A lot of the problems I saw in my academics stemmed from my own perception. I grew up with an older brother who didn’t have to work too hard to be the top of his class, to receive honors and awards in every activity he did. I couldn’t do that, and even though I love my brother as my best friend, I was ridiculously jealous of how highly others saw him, someone who doesn’t need to study much to ace the test, who just knows so much knowledge, I feel like a dud. To my family, I felt like a disappointment, and despite my hours of work and studying, I still couldn’t be good enough.

I never really opened up about my inner battles every day, and it helped finding and having a good support system in high school (to my high school pals, I cannot thank you enough). I even ended up as the class secretary and graduated high school with a 4.0. I walked out those doors happy to close off that chapter of life, promising myself I wouldn’t pressure myself to that same degree in college like I had for years.

I don’t tend to listen to my own advice. Because yes, thus far I still have a 4.0 in college, an achievement in of itself, with only two semesters left. But I still see the competition around and within me. I see people going and achieving amazing accomplishments and prestige. And I see myself lagging behind. I feel my test anxiety getting worse and worse with every exam. If I receive back anything less than an A, my mind still wanders to regrets of not doing enough, not being better. Getting some points off on an assignment can easily turn a good day into a terrible one in an instant.

In this semester abroad, I find my mindset evolving.

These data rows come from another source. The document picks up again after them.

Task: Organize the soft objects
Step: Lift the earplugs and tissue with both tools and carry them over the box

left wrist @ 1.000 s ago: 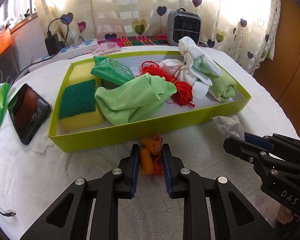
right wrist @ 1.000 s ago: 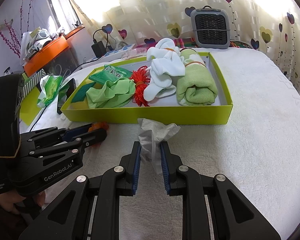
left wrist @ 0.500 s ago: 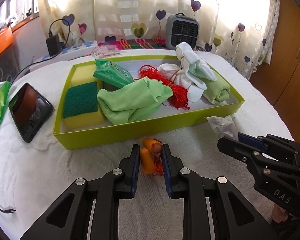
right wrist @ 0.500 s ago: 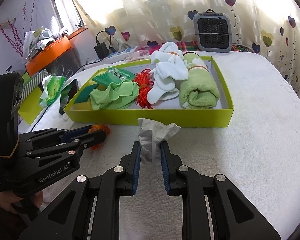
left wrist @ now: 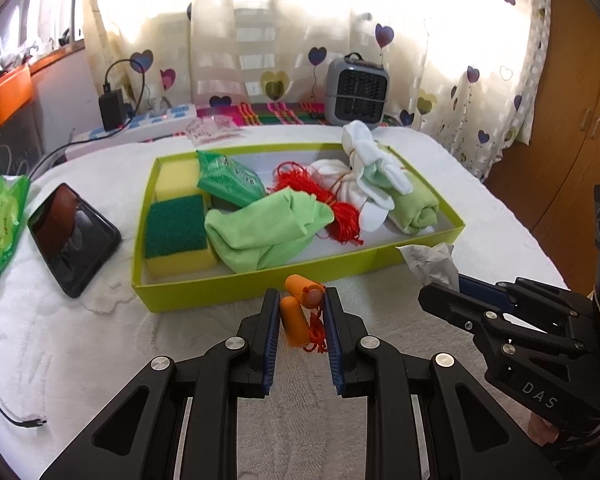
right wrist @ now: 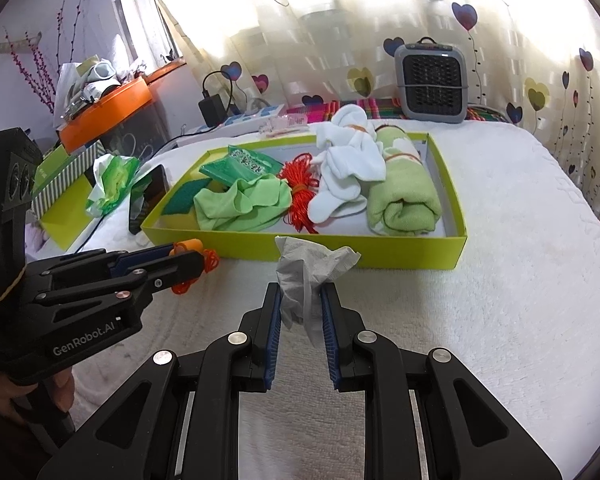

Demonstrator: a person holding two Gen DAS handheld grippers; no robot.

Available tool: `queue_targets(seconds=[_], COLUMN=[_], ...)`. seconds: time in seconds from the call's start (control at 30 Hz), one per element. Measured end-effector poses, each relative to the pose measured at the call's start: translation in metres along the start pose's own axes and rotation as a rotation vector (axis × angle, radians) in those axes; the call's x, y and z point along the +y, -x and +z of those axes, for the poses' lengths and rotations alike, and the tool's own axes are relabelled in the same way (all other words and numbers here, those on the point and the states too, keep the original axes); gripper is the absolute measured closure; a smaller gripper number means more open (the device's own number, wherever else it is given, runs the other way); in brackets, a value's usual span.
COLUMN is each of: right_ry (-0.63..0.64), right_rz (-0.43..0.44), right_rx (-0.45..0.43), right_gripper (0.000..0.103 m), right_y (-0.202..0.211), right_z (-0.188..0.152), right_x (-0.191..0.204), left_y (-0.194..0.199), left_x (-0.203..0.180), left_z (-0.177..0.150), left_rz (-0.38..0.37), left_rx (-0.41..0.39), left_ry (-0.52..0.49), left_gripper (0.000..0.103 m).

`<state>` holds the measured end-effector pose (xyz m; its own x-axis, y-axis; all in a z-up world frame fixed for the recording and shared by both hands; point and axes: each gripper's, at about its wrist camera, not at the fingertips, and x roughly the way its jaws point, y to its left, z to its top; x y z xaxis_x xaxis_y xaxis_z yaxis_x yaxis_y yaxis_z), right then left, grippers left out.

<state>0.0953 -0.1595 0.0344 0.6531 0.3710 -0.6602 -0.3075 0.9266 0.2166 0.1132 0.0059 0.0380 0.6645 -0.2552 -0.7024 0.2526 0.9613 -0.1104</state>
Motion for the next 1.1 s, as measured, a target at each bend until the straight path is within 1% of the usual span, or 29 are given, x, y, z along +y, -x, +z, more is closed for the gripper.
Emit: queue_targets(seconds=[0.3, 0.6, 0.8, 1.1], right_ry=[0.009, 0.026, 0.036, 0.047], right_rz=[0.003, 0.009, 0.014, 0.021], right_rx=[-0.027, -0.072, -0.087, -0.092], right_gripper=[0.082, 0.082, 0.082, 0.082], right_y=[0.008, 0.017, 0.019, 0.011], right_z=[0.007, 0.024, 0.034, 0.055], right_x=[0.004, 0.008, 0.011, 0.012], left_y=[0.014, 0.023, 0.023, 0.015], left_x=[0.001, 0.005, 0.011, 0.021], left_z=[0.008, 0.019, 0.027, 0.037], left_rz=[-0.015, -0.017, -0.018, -0.013], left_rx=[-0.035, -0.065, -0.077, -0.076], left_ry=[-0.005, -0.008, -0.001, 0.016], left_gripper=[0.083, 0.083, 0.083, 0.083])
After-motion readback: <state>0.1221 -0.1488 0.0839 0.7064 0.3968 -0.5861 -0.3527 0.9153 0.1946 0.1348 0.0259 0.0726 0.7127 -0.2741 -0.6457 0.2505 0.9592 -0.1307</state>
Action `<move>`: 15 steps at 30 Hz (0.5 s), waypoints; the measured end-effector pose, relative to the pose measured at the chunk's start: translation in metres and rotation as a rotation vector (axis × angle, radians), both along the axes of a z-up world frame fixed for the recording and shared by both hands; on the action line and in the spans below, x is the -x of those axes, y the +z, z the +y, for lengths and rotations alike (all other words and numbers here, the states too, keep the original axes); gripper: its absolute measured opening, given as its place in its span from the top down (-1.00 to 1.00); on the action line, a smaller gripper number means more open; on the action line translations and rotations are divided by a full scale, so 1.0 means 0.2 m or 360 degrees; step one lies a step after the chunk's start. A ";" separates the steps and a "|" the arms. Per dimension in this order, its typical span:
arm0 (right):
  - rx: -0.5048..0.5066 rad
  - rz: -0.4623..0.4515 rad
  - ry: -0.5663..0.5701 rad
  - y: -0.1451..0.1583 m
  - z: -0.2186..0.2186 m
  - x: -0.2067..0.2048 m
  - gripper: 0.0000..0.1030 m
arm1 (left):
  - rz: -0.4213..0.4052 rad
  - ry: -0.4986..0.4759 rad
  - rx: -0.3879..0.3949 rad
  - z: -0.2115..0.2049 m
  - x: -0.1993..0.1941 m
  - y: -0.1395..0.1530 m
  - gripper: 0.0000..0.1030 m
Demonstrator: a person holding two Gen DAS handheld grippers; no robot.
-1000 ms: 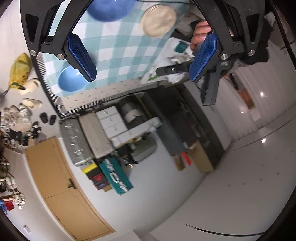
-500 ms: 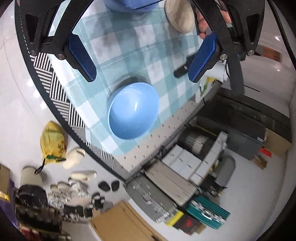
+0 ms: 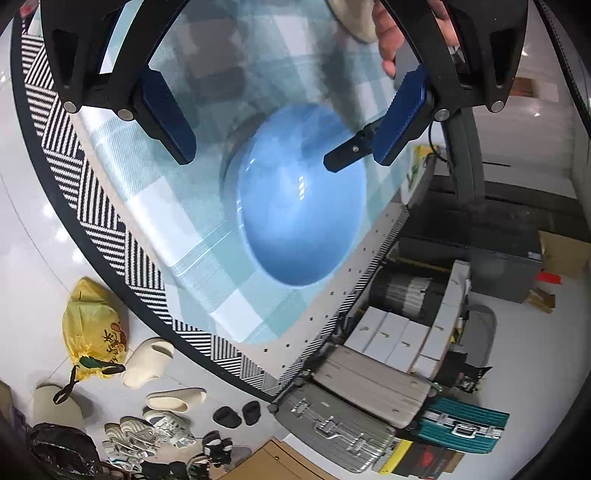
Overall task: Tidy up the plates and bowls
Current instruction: 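Move both tools to the remaining blue bowl and close them on its rim, then lift the remaining blue bowl by its rim with both tools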
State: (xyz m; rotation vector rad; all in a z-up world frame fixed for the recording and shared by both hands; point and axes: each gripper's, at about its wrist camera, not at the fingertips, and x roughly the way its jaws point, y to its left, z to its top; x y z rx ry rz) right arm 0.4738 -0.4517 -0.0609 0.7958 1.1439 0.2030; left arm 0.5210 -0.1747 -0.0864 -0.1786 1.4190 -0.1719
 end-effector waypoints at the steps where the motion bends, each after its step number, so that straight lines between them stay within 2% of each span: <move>1: -0.0015 0.0007 -0.0009 -0.04 -0.01 -0.02 -0.91 | 0.0006 -0.0019 0.0009 -0.01 -0.01 -0.02 -0.70; 3: -0.0024 0.0018 0.0006 -0.08 -0.02 -0.05 -0.91 | 0.0020 -0.0033 -0.0025 -0.01 -0.03 -0.06 -0.55; 5: -0.0028 0.0005 0.0003 -0.10 -0.03 -0.07 -0.90 | 0.0036 -0.0059 -0.0015 -0.01 -0.04 -0.09 -0.26; 7: -0.0027 0.0026 0.0011 -0.13 -0.03 -0.09 -0.90 | 0.0029 -0.0072 -0.0008 -0.02 -0.04 -0.10 -0.07; 8: -0.0029 0.0037 0.0009 -0.15 -0.03 -0.11 -0.90 | 0.0006 -0.0078 -0.0027 -0.02 -0.04 -0.10 0.15; 9: -0.0030 0.0041 -0.0001 -0.16 -0.04 -0.12 -0.90 | -0.0022 -0.0077 -0.0047 -0.02 -0.04 -0.09 0.26; 11: -0.0027 0.0050 -0.0003 -0.17 -0.03 -0.13 -0.90 | -0.0057 -0.0087 -0.0065 -0.02 -0.05 -0.09 0.33; 12: -0.0029 0.0049 0.0001 -0.17 -0.02 -0.13 -0.90 | -0.0050 -0.0094 -0.0044 -0.02 -0.05 -0.10 0.41; 13: -0.0029 0.0048 -0.0002 -0.18 -0.02 -0.14 -0.90 | -0.0040 -0.0103 -0.0040 -0.01 -0.05 -0.12 0.58; 15: -0.0031 0.0052 0.0003 -0.21 -0.01 -0.16 -0.90 | -0.0021 -0.0131 -0.0039 -0.02 -0.05 -0.15 0.65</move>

I see the end of my education in sight. And while I still care about working my hardest and achieving all I can, I see a lower grade on a test and it doesn’t completely break me. I see the idea of getting a B in a class as less earth-shattering than before. I care more about learning and growing (and of course passing all of my classes) and less about how it translate onto a transcript. It may not seem too crazy, but to me, that is a huge difference. I place higher value on my own health and others than a number that will lose relevance the minute I receive my diploma. That piece of paper doesn’t show the GPA I received. It says I earned the same document as so many others who worked more or less hard than I did to achieve the same thing. Maybe if I was rushing off to graduate school afterwards I would still feel that same tightness in my chest, but for now, that isn’t in the plans, and I cannot begin to describe what a relief that is.

Whether you’re in college or not, we’re all in the same boat. We’re just trying to do the best we can, working hard, living life. I should just be grateful for my intelligence, curiosity, determination, and work ethic. I should applaud others for their own accomplishments and not see those lessening the value of my own hard work. I should do my best in the context of balanced wellness. I should not strive for a fleeting, impossible level that is perfection. And neither should you.